Report every line of the records below that contains the word "directive".

┌────────

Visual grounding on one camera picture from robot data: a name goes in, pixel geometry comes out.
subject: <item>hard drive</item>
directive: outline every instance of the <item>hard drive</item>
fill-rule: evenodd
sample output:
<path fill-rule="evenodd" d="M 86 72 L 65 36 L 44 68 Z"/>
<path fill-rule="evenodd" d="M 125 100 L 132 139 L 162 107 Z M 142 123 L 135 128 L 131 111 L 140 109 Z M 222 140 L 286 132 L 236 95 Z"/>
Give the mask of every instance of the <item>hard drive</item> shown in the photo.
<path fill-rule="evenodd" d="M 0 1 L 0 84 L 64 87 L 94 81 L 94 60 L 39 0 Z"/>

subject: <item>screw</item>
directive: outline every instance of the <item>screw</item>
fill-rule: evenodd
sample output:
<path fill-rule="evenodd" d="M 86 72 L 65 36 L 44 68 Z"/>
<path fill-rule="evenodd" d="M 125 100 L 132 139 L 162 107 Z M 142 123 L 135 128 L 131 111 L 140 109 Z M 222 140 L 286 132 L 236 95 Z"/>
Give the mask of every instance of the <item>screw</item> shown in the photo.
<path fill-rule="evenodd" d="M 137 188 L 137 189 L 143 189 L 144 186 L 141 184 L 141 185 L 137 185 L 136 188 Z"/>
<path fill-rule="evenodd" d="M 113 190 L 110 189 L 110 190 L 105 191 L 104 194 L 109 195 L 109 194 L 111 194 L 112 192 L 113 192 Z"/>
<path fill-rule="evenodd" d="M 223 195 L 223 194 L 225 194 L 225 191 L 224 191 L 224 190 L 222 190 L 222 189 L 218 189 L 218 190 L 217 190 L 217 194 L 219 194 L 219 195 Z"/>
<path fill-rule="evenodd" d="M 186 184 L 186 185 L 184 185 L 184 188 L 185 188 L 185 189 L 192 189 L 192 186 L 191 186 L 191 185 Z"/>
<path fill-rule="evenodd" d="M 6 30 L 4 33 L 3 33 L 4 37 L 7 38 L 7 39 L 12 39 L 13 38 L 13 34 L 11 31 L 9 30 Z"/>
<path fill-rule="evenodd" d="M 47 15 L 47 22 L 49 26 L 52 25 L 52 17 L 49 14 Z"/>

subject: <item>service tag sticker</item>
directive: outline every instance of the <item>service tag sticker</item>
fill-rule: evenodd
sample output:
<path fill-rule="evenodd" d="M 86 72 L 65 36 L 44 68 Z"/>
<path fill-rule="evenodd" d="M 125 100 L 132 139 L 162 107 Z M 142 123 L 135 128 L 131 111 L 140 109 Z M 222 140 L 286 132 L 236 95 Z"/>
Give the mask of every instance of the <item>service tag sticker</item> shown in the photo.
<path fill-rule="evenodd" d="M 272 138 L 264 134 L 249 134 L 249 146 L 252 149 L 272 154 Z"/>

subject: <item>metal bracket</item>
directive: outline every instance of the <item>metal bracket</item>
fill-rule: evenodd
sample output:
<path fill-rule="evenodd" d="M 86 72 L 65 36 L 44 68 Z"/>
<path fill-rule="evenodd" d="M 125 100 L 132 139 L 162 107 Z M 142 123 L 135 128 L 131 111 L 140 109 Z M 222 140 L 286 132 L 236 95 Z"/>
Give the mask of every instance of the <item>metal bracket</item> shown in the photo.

└────────

Solution to this exercise:
directive: outline every instance of the <item>hard drive</item>
directive: outline every instance of the <item>screw</item>
directive: outline every instance of the <item>service tag sticker</item>
directive: outline every instance of the <item>metal bracket</item>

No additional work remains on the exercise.